La jeep burundienne était camouflée sous un grand manguier. Bien qu’il y ait peu de danger. Les patrouilles de l’armée congolaise de Mobutu ne venaient plus dans ce coin, pratiquement en dissidence depuis l’indépendance du Congo. Le seul risque était de tomber sur des pillards ou des gendarmes katangais en goguette.
Ils avaient campé là la veille, faisant le guet à tour de rôle ; mais Malko n’avait pas fermé l’œil. La tête de Keenie commençait à dégager une odeur tout simplement abominable. Il était pourtant résolu à ne pas s’en séparer. Cela créerait des problèmes quand il allait retrouver la civilisation. Difficile à déclarer à la douane…

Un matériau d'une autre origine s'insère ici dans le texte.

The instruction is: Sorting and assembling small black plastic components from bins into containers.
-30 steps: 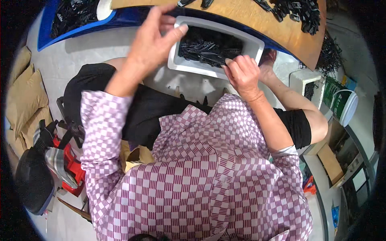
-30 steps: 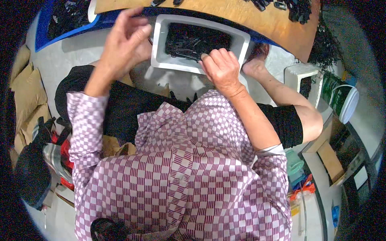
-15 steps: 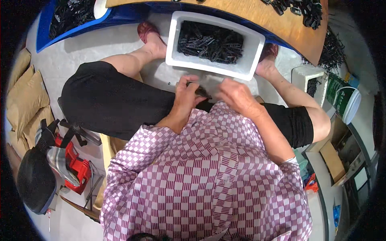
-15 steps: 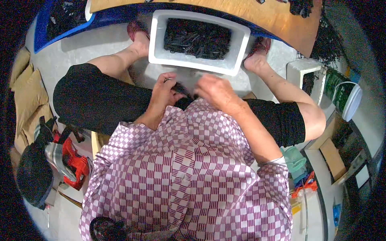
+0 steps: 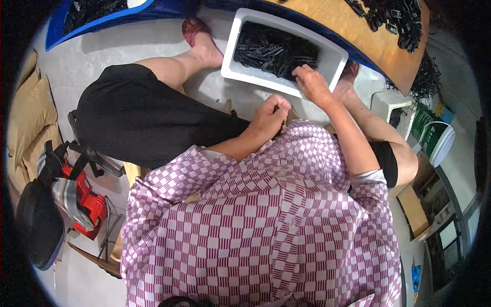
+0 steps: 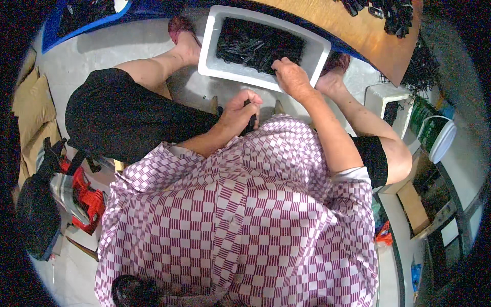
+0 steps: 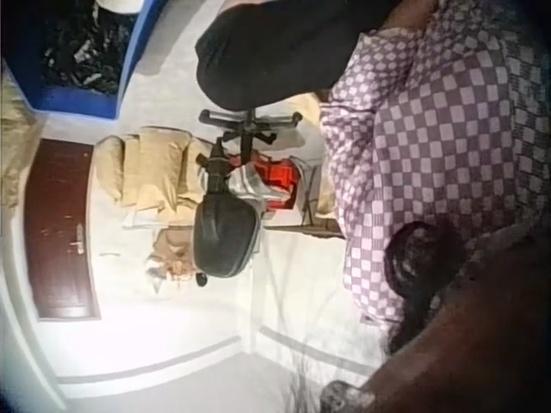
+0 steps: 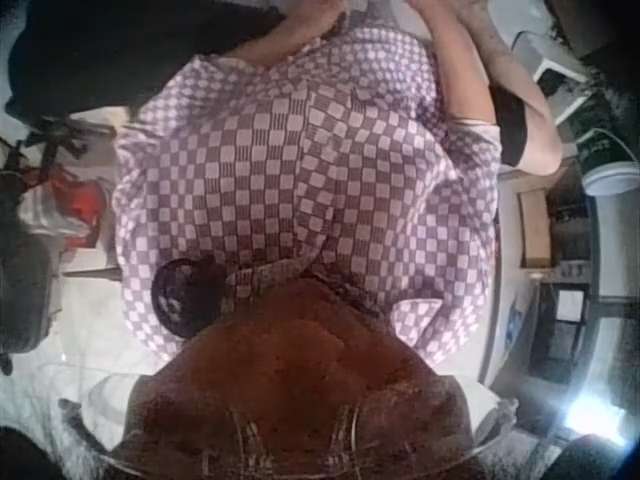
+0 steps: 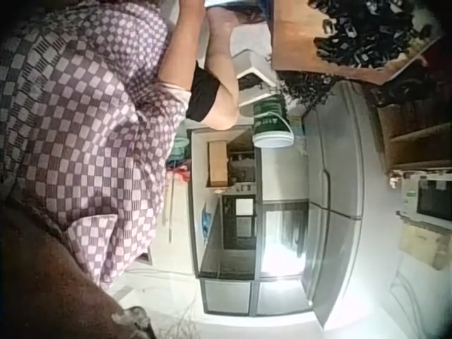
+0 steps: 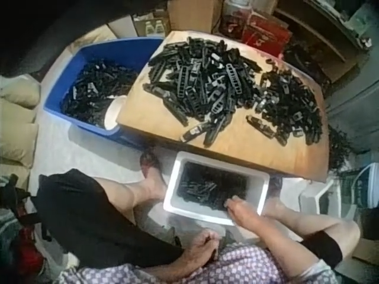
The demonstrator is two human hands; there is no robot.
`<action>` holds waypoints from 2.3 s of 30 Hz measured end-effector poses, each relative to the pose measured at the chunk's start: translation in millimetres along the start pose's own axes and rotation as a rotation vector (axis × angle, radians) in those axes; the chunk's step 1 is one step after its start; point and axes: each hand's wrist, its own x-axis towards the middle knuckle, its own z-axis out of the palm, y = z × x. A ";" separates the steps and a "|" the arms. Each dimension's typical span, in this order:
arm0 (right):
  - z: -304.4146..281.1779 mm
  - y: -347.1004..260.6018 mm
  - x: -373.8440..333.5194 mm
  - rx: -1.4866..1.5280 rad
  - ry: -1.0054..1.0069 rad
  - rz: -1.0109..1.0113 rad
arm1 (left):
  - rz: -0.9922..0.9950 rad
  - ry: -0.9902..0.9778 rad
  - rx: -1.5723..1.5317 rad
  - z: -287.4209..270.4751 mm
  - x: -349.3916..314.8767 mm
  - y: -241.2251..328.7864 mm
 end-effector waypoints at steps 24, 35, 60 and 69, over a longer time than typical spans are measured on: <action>23.0 37.4 38.8 1.014 0.224 0.717 | -0.021 -0.042 0.181 2.3 1.6 2.9; 29.1 68.0 56.1 -0.027 0.220 0.023 | -0.079 -0.086 0.189 2.5 6.2 4.9; 18.9 6.8 34.0 -0.065 0.065 -0.154 | -0.030 -0.065 0.281 7.2 -2.3 13.3; 30.7 19.8 10.4 -0.012 0.023 -0.113 | -0.072 -0.067 0.256 9.8 -1.7 17.4</action>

Il pensait à Ann. Sans elle, ils seraient aux mains des Burundiens, ou dans l’estomac d’un crocodile. Il l’avait regardée dormir avec une furieuse envie de la prendre dans ses bras. Maintenant, il scrutait le ciel à la recherche de l’avion d’Allan Pap. C’était le jour du rendez-vous. Mais il y avait tant de raisons pour qu’il n’y vienne pas ! Leurs démêlés avec Aristote pouvaient avoir eu de fâcheuses conséquences pour l’Américain…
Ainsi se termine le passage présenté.